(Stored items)
-*-*-

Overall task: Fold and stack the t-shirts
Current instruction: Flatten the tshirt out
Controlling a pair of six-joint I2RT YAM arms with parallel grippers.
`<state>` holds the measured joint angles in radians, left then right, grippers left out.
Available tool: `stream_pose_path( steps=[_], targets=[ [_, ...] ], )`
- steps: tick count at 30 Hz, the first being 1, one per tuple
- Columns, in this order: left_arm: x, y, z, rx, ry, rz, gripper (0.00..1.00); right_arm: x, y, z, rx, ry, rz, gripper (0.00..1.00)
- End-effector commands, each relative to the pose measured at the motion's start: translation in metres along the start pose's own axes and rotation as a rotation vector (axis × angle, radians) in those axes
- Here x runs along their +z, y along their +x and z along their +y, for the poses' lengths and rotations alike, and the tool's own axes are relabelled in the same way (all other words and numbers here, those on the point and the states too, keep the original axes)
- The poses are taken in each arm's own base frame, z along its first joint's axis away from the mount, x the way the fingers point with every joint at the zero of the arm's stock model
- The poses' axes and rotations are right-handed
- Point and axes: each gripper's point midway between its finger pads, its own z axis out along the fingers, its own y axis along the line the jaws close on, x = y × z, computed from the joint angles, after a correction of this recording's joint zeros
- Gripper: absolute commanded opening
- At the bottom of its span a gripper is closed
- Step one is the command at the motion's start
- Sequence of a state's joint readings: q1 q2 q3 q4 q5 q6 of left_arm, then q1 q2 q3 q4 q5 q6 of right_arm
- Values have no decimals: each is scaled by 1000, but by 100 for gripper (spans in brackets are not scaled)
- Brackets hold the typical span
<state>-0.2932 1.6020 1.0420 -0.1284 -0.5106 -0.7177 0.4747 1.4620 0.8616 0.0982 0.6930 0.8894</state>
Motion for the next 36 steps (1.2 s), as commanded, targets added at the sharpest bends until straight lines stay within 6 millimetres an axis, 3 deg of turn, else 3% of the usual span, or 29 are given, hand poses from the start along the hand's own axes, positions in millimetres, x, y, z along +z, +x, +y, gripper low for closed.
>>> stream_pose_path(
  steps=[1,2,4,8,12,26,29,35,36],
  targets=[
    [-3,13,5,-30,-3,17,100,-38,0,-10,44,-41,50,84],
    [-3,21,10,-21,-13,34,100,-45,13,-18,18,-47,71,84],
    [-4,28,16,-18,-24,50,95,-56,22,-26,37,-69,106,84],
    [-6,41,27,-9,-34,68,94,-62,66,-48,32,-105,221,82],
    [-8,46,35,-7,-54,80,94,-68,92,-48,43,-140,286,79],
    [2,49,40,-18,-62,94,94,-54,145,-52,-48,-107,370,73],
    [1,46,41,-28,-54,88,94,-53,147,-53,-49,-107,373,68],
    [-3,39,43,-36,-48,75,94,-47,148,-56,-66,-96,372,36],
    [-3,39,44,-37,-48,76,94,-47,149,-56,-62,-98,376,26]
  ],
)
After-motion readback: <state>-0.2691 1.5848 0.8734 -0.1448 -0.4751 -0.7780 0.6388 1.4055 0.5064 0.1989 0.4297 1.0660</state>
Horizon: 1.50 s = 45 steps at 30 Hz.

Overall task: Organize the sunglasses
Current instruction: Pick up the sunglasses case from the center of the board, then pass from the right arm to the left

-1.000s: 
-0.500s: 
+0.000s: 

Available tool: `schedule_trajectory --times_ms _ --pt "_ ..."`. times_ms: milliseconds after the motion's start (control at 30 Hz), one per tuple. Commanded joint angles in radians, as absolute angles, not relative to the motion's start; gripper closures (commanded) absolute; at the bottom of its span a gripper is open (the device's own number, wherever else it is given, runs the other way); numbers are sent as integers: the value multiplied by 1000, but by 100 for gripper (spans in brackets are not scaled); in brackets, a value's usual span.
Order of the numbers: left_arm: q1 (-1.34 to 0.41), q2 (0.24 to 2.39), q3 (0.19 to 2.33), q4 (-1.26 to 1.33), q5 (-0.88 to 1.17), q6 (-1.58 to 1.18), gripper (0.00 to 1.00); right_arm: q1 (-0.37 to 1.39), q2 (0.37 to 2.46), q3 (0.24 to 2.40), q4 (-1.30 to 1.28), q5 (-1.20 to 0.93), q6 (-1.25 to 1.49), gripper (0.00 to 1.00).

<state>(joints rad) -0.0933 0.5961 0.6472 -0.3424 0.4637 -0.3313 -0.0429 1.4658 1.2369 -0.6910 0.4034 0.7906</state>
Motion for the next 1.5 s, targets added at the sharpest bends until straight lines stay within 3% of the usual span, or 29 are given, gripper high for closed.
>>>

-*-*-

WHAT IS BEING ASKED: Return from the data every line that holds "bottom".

ANSWER BELOW:
- At the bottom of its span a gripper is closed
Available tool: `schedule_trajectory --times_ms _ --pt "_ ..."`. times_ms: milliseconds after the motion's start (control at 30 Hz), one per tuple. Commanded joint angles in radians, as absolute angles, not relative to the motion's start; gripper closures (commanded) absolute; at the bottom of its span a gripper is open (the device's own number, wherever else it is given, runs the other way); numbers are sent as integers: the value multiplied by 1000, but by 100 for gripper (spans in brackets are not scaled); in brackets, a value's usual span.

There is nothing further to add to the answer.